Schotte-Houle wants to remind people of the importance of getting the flu shot, saying that influenza can kill. 

“Influenza is a respiratory infection, it’s not the stomach, it’s not the vomiting or diarrhea, it’s a really nasty, painful, respiratory infection where your whole body hurts and the couch is your best friend,” she continues.

This flu season presents the first time that pharmacies will be administering both COVID vaccines and influenza vaccines. This overlap creates “lots of worries and lots of concerns,” for Schotte-Houle.

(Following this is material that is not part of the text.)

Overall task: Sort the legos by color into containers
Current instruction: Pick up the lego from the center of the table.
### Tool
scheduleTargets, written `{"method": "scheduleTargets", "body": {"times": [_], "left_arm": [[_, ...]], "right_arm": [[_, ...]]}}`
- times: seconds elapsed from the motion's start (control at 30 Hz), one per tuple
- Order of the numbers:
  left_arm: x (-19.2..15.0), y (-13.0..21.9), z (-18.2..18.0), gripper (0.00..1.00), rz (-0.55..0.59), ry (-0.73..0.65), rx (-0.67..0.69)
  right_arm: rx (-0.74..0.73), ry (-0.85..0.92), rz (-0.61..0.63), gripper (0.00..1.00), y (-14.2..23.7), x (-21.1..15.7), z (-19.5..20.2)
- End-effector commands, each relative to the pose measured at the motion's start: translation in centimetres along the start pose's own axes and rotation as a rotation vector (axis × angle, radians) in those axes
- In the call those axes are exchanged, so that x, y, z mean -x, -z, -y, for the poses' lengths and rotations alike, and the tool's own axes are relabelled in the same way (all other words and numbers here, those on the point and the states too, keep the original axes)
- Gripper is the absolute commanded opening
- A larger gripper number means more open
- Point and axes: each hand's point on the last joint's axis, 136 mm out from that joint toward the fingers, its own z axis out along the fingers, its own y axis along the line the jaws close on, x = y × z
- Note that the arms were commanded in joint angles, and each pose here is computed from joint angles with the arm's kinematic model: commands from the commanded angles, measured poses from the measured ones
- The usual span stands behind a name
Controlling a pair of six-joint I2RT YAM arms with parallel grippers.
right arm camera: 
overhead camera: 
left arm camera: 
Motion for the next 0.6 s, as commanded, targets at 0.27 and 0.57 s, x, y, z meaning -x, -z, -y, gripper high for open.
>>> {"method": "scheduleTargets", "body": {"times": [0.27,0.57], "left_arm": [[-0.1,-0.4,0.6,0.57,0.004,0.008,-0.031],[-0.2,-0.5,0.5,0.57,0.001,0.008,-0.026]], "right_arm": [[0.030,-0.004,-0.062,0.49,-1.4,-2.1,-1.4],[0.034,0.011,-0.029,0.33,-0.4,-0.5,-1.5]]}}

Ensuring safety, managing workload, and tracking vaccines are challenges that she is currently facing.

She explains that keeping track of the vaccines people already had and will receive in the future is the cause of the stress for her. 

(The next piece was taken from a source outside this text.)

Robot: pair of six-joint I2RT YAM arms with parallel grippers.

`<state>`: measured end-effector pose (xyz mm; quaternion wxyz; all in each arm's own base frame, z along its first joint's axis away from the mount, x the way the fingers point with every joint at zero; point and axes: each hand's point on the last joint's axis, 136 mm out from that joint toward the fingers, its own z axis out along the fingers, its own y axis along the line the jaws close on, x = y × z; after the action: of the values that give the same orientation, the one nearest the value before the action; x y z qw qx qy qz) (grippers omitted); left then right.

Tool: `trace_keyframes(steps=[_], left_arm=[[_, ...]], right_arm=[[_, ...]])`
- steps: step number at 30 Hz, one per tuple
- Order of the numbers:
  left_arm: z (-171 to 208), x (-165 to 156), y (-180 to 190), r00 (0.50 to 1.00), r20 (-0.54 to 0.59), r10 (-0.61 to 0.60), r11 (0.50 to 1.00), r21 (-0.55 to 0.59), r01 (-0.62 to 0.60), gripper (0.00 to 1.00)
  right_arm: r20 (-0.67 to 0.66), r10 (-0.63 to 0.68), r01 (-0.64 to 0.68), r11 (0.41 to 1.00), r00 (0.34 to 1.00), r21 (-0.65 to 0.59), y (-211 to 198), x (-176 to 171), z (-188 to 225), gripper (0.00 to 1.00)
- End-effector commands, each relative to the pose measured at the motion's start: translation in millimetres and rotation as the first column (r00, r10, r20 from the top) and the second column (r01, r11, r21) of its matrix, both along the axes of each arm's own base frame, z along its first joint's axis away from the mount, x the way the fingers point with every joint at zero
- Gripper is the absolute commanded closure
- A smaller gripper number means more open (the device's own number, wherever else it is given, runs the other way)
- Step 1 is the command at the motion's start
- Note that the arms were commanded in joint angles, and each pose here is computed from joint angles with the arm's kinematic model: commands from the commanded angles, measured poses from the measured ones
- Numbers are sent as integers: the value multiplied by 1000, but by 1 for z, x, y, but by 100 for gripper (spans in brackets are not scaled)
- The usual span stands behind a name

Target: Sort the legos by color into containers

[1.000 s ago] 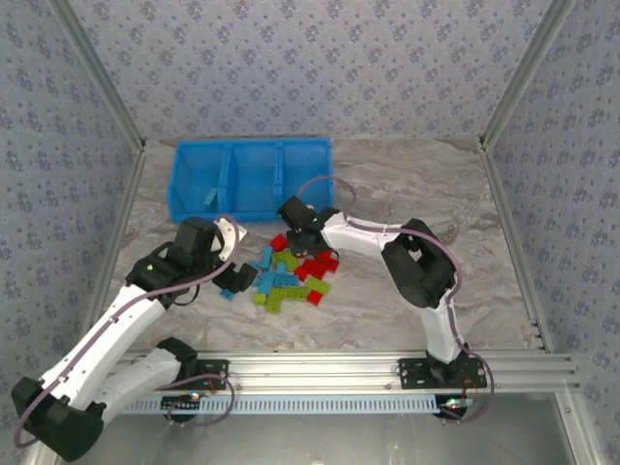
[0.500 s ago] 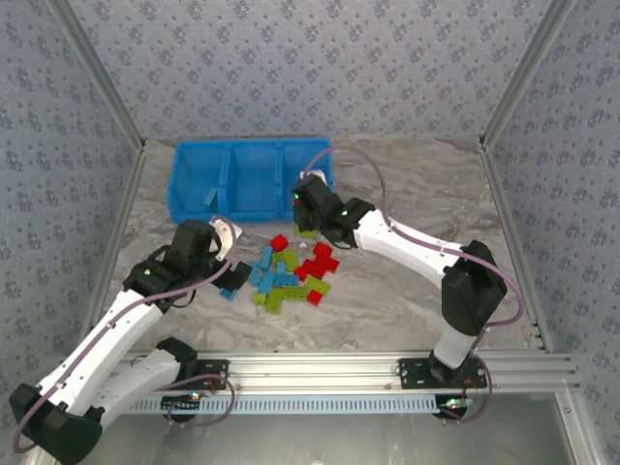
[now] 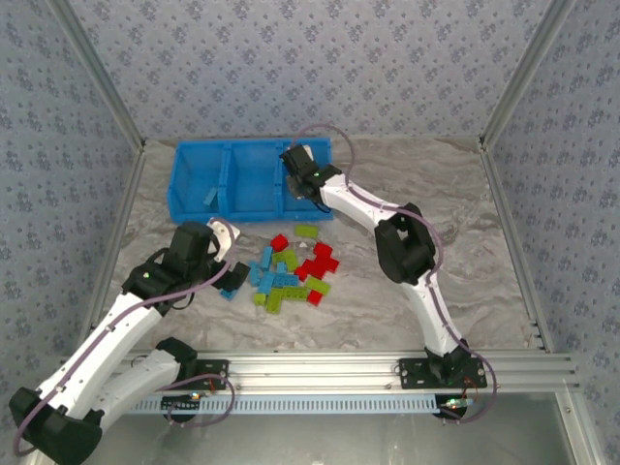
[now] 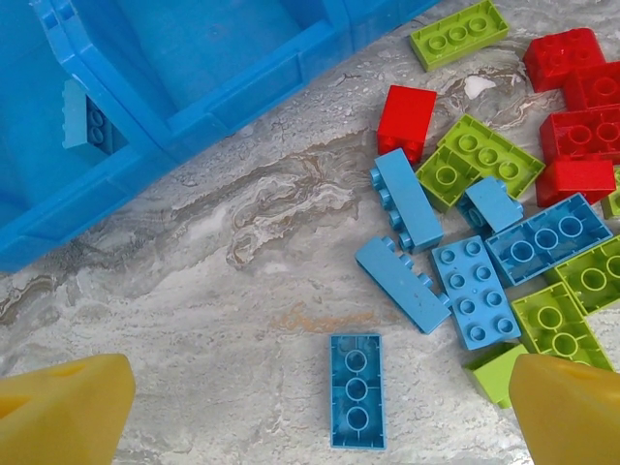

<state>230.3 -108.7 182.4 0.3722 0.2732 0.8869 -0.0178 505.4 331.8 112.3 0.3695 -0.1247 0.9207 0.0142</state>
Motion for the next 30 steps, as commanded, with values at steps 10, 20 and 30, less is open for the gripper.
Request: trace_keyframes(steps=[10, 20, 30], left_arm=[[9, 4, 3, 999, 38, 30, 999, -24, -29, 1], [8, -18, 5, 796, -374, 476, 724, -348, -596, 8], [-86, -62, -51, 698, -593, 402, 722, -263, -640, 27]], right_arm=[[53, 16, -17, 1000, 998, 17, -9, -18, 78, 55], [43, 268, -271, 944, 963, 186, -22, -132, 159, 37], [-133, 530, -449, 806, 837, 386, -26, -258, 119, 0]])
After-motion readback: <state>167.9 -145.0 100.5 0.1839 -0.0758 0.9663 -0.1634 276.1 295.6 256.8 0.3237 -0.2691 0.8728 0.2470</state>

“I can just imagine all the potential errors that could happen,” she said.

Throughout the pandemic, pharmacists have been under a lot of stress. At the beginning of the pandemic, medication shortages resulted in more frequent visits from patients, sourcing PPE was challenging at times and maintaining cleanliness standards between patients has increased the workload.

Another problem Schotte-Houle has faced as a pharmacist recently has to do with the Alberta Vaccine Booking System (AVBS) that was implemented by the provincial government for COVID vaccines.

“AVBS in theory would work great, but unfortunately it doesn’t screen people properly so many people are coming into the pharmacy that do not qualify,” she explained. 

Schotte-Houle had to turn many people away when they arrived for their appointment they booked through AVBS because the booking system was allowing people to make vaccine appointments at times when they were not eligible, requiring Schotte-Houle to have to ask many people to leave after she properly screened them at the pharmacy. During the initial phases of the COVID vaccine rollout, Schotte-Houle invested in an additional staff member to screen patients prior to being allowed into the pharmacy for their vaccine appointment.

“Pharmacists developed their own booking system that met all privacy regulations and then the government comes out with this provincial-wide one that they want to use that’s not user friendly and is causing a lot of confusion and frustration and aggravation,” she explained.

The aggravation she mentioned has caused “a lot of verbal harassment, sometimes it’s a daily basis,” she said. 

Despite this, she’s excited for continued pharmacist involvement in public health. At the pharmacy she manages, Schotte-Houle is hoping to administer between 750 to 1,000 flu vaccines this season. Starting Oct. 18, everybody in Alberta ages five and older can get their flu shot at participating pharmacies and health clinics either by booking an appointment or on a walk-in basis.